> [SOURCE DATA]:
▬▬▬▬▬▬

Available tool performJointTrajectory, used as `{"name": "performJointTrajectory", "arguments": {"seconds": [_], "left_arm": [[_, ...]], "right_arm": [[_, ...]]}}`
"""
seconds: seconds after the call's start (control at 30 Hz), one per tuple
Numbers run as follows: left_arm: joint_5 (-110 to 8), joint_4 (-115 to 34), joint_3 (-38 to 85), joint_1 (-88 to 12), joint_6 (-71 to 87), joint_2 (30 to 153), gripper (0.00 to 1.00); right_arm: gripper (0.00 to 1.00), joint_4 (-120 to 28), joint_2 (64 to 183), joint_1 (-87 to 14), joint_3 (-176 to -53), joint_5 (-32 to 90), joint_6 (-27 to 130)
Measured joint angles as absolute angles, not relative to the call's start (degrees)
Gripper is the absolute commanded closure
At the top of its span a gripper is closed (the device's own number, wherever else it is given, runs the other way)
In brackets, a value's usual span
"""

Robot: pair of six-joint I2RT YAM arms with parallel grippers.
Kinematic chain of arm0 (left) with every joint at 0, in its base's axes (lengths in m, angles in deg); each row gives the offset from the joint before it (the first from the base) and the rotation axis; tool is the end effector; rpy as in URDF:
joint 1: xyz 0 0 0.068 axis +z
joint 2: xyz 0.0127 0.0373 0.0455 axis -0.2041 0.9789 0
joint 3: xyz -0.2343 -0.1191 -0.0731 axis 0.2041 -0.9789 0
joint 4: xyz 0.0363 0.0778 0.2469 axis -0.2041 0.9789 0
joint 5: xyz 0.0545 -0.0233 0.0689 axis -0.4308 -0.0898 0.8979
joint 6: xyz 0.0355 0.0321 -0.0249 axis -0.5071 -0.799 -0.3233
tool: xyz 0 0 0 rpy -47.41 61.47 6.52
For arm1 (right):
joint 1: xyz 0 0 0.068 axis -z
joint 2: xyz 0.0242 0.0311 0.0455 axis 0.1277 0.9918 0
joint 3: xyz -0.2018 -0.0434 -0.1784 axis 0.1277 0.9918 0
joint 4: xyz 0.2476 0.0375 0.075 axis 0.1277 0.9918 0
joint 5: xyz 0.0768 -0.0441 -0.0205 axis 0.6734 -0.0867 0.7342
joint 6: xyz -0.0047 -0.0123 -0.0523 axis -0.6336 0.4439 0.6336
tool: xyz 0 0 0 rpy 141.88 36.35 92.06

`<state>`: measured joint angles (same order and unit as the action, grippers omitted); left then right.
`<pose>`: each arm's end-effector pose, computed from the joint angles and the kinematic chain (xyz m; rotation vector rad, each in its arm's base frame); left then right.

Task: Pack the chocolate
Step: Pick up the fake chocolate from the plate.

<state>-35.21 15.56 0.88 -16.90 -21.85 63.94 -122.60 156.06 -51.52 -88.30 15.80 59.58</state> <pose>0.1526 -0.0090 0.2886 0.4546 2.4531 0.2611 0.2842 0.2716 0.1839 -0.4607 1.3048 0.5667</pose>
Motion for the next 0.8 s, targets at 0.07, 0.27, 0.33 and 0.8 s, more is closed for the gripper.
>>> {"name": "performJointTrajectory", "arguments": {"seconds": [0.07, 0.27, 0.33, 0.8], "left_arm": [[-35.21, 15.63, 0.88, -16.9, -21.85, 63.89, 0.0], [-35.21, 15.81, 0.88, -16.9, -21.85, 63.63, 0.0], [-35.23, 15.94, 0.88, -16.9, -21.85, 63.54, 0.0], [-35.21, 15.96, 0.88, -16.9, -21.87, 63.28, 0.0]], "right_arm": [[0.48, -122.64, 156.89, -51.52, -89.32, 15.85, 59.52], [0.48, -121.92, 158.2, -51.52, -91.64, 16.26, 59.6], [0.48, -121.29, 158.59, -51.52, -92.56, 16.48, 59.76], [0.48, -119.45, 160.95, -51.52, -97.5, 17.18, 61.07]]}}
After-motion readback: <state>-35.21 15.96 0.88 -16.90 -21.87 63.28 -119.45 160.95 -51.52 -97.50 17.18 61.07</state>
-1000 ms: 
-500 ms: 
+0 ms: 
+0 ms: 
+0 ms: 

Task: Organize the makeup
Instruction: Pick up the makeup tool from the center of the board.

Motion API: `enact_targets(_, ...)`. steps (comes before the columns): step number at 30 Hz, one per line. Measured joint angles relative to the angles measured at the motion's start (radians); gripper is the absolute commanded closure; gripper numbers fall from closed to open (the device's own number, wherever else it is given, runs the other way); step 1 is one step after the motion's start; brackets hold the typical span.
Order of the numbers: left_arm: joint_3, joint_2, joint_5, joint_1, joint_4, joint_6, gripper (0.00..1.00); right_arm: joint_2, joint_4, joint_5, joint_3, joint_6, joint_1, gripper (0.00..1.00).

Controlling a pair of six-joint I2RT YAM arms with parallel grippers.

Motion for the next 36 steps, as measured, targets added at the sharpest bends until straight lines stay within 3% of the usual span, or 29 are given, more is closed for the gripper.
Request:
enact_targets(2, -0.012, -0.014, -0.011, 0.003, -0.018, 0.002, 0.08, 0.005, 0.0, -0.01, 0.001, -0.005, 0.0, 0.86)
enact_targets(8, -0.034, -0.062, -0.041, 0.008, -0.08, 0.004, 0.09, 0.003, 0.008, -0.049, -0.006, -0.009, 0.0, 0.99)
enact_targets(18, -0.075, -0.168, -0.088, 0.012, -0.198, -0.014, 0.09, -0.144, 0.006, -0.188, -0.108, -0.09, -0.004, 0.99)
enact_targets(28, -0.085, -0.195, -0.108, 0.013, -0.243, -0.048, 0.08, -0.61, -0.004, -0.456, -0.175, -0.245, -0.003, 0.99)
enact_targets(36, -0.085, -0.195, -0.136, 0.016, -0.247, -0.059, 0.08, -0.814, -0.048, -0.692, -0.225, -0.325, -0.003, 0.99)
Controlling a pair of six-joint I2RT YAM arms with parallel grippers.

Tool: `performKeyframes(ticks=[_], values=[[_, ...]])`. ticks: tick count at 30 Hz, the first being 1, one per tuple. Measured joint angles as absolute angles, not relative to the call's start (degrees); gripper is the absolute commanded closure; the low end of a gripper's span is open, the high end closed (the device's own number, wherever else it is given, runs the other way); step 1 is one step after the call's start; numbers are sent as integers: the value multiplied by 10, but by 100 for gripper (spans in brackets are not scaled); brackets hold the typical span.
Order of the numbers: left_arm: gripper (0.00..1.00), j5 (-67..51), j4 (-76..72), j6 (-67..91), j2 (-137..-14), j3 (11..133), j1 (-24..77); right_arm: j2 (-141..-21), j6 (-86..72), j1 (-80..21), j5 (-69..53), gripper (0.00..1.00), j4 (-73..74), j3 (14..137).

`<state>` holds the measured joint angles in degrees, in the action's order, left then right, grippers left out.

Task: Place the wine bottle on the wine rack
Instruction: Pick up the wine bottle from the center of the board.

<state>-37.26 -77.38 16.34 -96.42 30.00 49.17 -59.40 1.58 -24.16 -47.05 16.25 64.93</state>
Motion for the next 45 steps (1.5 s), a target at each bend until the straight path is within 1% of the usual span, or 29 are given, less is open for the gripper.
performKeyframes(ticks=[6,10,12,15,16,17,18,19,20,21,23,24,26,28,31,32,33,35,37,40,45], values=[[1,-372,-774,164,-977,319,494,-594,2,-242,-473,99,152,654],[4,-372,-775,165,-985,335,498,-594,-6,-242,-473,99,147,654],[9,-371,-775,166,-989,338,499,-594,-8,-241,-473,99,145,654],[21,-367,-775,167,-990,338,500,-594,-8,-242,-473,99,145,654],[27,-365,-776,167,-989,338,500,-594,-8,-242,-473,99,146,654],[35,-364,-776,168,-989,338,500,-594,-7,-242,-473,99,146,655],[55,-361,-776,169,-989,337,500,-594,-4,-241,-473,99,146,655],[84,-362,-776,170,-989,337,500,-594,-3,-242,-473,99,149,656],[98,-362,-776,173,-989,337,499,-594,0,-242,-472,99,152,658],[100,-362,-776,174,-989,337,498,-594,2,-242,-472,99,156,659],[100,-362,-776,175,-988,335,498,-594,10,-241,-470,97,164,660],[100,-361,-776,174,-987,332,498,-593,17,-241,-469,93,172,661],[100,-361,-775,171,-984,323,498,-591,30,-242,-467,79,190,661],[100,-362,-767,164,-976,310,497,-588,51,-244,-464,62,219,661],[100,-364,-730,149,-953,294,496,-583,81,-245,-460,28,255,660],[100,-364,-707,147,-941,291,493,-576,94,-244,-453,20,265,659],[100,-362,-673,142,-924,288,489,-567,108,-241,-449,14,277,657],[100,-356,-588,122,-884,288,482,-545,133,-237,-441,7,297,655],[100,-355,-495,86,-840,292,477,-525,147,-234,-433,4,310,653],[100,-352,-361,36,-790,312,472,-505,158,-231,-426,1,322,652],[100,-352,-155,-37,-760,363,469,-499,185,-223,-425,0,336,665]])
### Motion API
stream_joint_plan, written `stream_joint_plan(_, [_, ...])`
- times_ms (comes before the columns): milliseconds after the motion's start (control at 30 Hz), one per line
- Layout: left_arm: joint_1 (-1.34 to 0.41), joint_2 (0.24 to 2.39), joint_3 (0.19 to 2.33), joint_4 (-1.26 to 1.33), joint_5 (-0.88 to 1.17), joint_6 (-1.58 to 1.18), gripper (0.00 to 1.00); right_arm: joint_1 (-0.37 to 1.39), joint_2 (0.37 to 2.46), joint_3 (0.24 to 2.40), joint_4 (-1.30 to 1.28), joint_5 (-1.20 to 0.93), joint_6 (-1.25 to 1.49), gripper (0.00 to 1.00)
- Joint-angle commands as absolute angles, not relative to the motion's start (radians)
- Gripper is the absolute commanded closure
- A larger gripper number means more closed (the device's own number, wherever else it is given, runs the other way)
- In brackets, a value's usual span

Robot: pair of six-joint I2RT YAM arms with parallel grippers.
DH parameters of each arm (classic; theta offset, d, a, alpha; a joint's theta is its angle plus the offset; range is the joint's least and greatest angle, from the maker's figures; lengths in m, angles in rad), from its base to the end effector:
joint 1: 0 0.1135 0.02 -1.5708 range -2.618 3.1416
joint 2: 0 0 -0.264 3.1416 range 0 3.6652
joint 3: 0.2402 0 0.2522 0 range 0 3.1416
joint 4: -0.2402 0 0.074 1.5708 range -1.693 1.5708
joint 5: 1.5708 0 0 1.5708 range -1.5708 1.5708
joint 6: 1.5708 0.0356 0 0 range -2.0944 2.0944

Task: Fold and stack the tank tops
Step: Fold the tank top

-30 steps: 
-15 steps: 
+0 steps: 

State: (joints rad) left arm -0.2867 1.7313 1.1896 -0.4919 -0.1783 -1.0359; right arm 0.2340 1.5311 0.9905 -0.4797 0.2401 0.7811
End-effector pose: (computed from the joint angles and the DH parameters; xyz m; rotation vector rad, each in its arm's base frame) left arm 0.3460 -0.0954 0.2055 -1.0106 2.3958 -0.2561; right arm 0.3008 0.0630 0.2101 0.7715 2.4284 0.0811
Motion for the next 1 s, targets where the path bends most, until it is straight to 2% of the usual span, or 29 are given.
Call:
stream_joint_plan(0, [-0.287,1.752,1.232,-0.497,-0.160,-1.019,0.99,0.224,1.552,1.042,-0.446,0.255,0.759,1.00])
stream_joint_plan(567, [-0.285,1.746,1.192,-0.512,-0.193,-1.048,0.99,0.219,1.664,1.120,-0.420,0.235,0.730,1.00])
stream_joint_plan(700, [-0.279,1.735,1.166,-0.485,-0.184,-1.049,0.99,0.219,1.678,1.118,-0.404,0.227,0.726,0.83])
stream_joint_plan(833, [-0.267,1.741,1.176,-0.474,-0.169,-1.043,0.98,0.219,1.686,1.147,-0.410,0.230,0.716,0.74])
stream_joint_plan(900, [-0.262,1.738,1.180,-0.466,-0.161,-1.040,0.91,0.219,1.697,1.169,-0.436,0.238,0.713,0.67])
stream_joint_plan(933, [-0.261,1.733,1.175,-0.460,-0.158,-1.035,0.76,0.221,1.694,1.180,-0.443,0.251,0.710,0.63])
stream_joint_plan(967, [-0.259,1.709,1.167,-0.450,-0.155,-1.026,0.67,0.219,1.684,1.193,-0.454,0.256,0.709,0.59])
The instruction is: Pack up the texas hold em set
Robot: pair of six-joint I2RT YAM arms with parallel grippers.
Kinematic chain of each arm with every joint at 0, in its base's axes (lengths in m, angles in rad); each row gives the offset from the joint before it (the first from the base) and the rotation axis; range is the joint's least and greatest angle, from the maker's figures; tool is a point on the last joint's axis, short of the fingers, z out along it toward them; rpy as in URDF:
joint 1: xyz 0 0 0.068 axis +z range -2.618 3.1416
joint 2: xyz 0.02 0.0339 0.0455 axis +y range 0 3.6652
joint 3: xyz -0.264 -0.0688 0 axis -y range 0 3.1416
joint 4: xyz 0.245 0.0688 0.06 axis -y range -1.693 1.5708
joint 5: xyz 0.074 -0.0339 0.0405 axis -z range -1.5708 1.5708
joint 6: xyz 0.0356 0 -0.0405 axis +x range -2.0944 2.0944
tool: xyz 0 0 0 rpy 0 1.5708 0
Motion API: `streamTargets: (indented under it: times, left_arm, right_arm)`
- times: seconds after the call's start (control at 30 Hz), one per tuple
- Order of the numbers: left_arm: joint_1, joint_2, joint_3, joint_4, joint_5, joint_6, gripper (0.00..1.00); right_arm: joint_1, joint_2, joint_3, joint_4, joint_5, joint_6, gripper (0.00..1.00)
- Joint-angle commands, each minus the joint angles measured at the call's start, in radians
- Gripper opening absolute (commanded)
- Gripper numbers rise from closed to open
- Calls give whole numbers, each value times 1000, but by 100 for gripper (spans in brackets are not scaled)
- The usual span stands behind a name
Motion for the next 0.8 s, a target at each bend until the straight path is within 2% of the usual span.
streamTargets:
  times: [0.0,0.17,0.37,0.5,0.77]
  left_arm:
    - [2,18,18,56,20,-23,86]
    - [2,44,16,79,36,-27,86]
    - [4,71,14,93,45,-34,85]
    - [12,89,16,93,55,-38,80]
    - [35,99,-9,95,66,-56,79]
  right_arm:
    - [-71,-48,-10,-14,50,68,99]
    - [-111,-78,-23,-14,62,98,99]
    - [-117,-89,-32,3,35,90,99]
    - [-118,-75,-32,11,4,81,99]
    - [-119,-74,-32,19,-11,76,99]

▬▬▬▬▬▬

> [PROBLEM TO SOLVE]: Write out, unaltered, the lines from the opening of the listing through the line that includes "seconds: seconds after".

> [RESULT FOR THIS TASK]:
Available tool performJointTrajectory, used as `{"name": "performJointTrajectory", "arguments": {"seconds": [_], "left_arm": [[_, ...]], "right_arm": [[_, ...]]}}`
"""
seconds: seconds after the call's start (control at 30 Hz), one per tuple

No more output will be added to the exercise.